«L'usine à théâtre est sur les rails», s'est réjoui le conseiller administratif Patrice Mugny jeudi devant les médias. Pour le chef des affaires culturelles genevoises, le fait que la Ville et l'Association pour la Nouvelle Comédie de Genève travaillent de concert depuis huit ans sur ce projet devrait être un gage de réussite.
Lieu exceptionnel
La Comédie, première institution théâtrale de Genève, est à l'étroit dans ses murs depuis des années. Une rénovation est exclue. Avec la Nouvelle Comédie, la Ville rêve d'un lieu exceptionnel qui dotera enfin Genève d'une scène assez grande pour accueillir certains spectacles. En février, le Conseil municipal a voté un crédit de quatre millions de francs pour l'étude de ce projet.
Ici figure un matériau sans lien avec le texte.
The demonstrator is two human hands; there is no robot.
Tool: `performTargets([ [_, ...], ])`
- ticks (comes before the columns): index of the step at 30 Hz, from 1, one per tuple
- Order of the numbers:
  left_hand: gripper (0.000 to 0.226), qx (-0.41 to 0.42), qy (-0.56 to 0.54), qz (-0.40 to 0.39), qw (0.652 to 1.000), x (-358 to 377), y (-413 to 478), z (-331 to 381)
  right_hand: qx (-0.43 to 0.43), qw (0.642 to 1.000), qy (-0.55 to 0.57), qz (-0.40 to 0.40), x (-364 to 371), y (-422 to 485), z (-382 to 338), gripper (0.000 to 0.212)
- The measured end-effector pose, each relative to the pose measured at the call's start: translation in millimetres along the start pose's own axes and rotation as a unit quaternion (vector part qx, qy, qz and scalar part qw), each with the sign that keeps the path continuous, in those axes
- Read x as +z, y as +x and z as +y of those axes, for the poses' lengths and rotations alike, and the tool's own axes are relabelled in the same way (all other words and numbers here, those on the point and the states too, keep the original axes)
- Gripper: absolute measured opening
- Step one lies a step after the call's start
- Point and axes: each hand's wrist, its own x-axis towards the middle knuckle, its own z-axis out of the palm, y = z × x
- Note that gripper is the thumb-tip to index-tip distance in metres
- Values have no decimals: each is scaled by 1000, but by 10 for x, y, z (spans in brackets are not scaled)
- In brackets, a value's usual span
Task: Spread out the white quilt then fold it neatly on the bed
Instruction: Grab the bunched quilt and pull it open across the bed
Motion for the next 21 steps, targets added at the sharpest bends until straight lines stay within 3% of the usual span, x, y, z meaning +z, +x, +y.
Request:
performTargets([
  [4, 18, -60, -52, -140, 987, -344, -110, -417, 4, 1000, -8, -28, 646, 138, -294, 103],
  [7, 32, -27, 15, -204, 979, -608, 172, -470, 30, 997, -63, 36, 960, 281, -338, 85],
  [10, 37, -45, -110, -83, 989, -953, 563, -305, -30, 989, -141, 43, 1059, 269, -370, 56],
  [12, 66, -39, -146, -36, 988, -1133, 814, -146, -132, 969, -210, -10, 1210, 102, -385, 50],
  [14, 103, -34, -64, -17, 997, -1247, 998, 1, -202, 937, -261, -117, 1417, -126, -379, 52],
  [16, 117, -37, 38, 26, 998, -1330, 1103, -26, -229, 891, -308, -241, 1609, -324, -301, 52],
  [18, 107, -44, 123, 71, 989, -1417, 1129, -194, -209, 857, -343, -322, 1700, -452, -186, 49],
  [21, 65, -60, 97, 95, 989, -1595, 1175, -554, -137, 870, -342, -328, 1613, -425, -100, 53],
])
Le bâtiment sera inséré dans un quartier dont trois quarts du terrain appartiennent à la Ville et qui devrait se densifier avec de nouveaux logements et la gare du CEVA, la ligne ferroviaire reliant Cornavin à Annemasse (F). «Il sera possible de venir de très loin pour assister à des représentations», a souligné Rémy Pagani, en charge du Département des constructions et de l'aménagement de la Ville de Genève (DCA).
Deux degrés
Le concours se fera en deux tours. Outre la complexité du site, les concurrents devront tenir compte du contexte financier et de l'organisation interne du théâtre, a indiqué Isabelle Charollais, codirectrice du DCA. Dans un premier temps, les architectes feront une proposition schématique répondant aux conditions cadre. Les dix projets retenus seront ensuite développés avec l'aide d'un scénographe.
Les résultats du premier degré seront connus en mai et le lauréat en octobre 2009. Le jury dispose d'une somme de 320 000 francs pour l'attribution des prix. Quant à la Nouvelle Comédie, elle coûtera 60 millions et son budget de fonctionnement s'élèvera à environ 10 millions, contre 7 millions actuellement pour la Comédie.